A review on Deep Reinforcement Learning for Fluid Mechanics

When I started an Internship at the CEMEF, I’ve already worked with both Deep Reinforcement Learning (DRL) and Fluid Mechanics, but never used one with the other. I knew that several people already went down that lane, some where even currently working at the CEMEF when I arrived. However, I (and my tutor Elie Hachem) still had several questions/goals on my mind :

  • How was DRL applied to Fluid Mechanics?
  • To improve in both subject, I wanted to try a test case on my own;
  • How could we code something as general as possible?

The results of these questions are available here, with the help of a fantastic team.

Applications of DRL to Fluid mechanics

Several Fluid Mechanics problems have already been tackled with the help of DRL. They always (mostly) follow the same pattern, using DRL tools on one side (such as Gym, Tensorforce or stables-baselines, etc) and Computational Fluid Dynamics (CFD) on the other (Fenics, Openfoam, etc).

Currently, most of the reviewed cases always consider objects (a cylinder, a square, a fish, etc.) in a 2D/3D fluid. The DRL agent will then be able to perform several tasks :

  • Move the object
  • Change the geometry or size of the object
  • Change the fluid directly

A small step into the world of fluid mechanics

The Navier-Stokes equation looks pretty (and complicated) but is in fact traduction of Newton's equation for a fluid. Rather than describing the movement of an object, it is representing the movement of a fluid (more precisely, of a field (of points, vectors, etc).).
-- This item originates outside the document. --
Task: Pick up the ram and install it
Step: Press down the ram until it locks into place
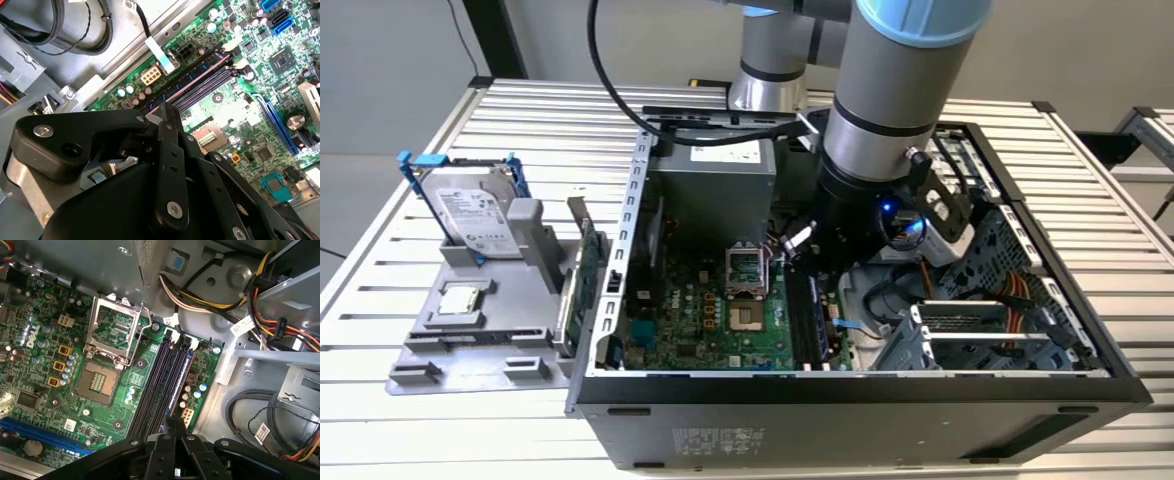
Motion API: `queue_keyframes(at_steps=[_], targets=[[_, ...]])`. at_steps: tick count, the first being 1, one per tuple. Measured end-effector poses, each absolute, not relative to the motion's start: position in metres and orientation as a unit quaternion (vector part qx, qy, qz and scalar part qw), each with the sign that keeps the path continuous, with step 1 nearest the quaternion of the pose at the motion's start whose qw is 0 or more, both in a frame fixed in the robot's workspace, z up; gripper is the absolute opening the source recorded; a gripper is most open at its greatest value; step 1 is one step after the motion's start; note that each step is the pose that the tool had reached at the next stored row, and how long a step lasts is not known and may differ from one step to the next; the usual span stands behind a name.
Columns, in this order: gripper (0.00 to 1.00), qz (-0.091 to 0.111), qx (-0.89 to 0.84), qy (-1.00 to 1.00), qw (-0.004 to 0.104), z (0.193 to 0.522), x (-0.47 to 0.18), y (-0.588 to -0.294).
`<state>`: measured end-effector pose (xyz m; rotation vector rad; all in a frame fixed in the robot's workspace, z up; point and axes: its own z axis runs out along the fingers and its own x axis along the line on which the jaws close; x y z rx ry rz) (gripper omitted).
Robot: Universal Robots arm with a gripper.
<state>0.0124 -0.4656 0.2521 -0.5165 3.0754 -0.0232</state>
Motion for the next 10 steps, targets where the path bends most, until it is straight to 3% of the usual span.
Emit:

This equation is quite a paradox itself. Its application are enormous, but we still don't know if solutions always exists (it is even one of the seven Millenium Prize Problems).

Solving the Navier-Stokes now doesn't mean we are trying to solve it. We use the finite element method to 'slice' our domain into small parts, and starting from initial conditions, we run our simulation, making sure our equations are 'approximatively verified' every (little) timestep.
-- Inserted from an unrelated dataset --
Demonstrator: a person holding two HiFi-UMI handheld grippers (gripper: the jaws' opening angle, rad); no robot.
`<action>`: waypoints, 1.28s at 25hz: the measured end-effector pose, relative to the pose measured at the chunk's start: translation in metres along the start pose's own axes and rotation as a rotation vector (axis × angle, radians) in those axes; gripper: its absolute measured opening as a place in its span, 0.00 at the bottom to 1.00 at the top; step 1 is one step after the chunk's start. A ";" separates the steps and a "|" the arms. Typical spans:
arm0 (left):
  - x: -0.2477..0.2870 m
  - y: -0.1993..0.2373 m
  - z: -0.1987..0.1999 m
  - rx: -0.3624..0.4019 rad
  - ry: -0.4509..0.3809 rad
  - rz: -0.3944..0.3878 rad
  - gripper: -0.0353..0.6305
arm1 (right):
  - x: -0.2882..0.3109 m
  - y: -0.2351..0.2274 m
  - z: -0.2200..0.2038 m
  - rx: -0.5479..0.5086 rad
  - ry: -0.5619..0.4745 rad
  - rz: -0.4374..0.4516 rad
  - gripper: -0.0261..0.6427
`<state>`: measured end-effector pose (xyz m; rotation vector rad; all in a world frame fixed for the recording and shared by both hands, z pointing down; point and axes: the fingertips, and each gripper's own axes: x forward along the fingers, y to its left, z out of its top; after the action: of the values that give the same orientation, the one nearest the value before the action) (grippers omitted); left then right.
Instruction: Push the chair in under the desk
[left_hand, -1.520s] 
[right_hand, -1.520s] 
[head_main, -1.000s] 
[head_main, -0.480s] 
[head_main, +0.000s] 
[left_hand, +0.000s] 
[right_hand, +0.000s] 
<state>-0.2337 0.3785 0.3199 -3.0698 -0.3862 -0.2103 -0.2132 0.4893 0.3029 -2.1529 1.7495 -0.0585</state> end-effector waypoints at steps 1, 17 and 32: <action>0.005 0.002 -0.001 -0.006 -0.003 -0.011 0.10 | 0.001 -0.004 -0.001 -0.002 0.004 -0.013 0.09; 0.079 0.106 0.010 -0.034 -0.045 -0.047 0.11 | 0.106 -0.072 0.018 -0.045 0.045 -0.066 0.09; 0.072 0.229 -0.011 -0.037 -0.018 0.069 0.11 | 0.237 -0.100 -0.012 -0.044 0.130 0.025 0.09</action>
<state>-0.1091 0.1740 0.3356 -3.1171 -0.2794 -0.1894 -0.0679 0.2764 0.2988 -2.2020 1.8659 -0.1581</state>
This agent can perform these tasks at two key moments : (i) when the experiment is done, and you want to start a new one, (ii) during the experiment (i.e., during the CFD time). One is about direct optimization; the other one is about continuous control. A few examples can be seen below :


Leader and Follower swimmer reproduced from Novati et al. (2017), with the displacement and the orientation between the leader and the follower.


Comparison of the velocity magnitude without (top) and with (bottom) active flow control, reproduced from Rabault et al. (2019). This active flow control being linked to a DRL agent.


Fluid jets to control rigid body reproduced from Ma et al. (2018). The position and orientation of the jet are DRL controlled.

and even this video. (which is pretty amazing)

My own test case

In order to dive deeper into the subject, I wanted to try a test case on my own (with the help of Jonathan Viquerat at the beginning though). We took inspiration from this paper and considered a simple case: a laminar flow past a square. Now, it is convenient to compute the drag of this square (in this very set-up).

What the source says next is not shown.